↓
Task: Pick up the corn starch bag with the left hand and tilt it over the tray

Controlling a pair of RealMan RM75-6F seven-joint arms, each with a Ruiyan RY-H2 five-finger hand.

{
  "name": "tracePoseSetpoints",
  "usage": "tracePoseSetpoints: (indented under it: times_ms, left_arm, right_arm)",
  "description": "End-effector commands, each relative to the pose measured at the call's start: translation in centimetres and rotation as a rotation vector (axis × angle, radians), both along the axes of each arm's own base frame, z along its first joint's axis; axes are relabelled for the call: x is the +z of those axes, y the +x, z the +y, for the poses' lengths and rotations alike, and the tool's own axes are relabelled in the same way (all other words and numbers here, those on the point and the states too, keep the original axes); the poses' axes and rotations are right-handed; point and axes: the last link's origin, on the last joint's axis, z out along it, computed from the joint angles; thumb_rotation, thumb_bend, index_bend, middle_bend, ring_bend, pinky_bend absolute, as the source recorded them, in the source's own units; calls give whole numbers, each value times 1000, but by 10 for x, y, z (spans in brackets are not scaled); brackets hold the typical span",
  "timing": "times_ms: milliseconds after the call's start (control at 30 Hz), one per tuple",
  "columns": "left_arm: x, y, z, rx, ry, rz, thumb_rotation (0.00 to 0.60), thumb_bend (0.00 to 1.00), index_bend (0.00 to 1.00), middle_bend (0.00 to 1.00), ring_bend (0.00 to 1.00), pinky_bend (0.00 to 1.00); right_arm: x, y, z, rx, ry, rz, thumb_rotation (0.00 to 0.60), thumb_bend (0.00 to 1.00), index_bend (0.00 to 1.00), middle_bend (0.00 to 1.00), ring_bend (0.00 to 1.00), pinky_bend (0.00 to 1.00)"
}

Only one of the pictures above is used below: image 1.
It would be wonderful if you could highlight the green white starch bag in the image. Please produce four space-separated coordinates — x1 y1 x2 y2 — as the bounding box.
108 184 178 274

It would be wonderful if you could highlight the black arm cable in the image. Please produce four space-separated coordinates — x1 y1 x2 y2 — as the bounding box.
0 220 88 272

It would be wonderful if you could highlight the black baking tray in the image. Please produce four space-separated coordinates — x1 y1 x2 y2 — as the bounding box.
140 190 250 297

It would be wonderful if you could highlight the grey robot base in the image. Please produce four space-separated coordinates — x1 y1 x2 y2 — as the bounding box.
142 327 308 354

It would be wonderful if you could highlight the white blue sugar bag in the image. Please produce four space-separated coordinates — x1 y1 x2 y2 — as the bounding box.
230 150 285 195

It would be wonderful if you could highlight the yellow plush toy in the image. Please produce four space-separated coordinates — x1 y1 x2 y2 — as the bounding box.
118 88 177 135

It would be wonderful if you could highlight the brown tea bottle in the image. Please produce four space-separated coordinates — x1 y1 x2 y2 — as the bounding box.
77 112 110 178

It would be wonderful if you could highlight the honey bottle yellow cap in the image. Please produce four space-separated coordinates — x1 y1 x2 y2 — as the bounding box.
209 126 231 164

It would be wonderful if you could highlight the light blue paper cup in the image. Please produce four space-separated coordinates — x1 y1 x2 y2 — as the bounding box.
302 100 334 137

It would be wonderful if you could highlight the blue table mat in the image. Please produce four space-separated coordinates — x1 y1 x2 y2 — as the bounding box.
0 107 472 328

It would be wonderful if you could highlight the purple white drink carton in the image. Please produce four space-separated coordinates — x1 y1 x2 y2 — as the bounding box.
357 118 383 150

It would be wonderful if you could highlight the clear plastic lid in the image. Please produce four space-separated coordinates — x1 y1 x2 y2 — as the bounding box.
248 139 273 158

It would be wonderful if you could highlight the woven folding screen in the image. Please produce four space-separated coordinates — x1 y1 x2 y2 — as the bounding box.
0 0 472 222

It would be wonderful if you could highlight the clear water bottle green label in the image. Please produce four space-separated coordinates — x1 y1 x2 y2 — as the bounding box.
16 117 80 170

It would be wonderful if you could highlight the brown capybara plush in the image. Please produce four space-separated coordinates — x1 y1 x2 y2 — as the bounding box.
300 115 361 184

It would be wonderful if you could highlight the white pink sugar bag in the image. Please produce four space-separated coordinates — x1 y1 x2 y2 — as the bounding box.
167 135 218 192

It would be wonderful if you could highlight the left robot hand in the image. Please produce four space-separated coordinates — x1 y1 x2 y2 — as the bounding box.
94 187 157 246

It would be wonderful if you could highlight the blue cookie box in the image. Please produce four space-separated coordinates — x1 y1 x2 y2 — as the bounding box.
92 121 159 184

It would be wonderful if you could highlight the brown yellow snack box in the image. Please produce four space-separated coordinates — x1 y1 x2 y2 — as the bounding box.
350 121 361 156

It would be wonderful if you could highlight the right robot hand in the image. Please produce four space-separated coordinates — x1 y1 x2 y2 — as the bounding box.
↑
▶ **Task to complete**
Reply with nothing but the number of lines in the entries above that hold the string "call".

▶ **Solution to the exercise**
2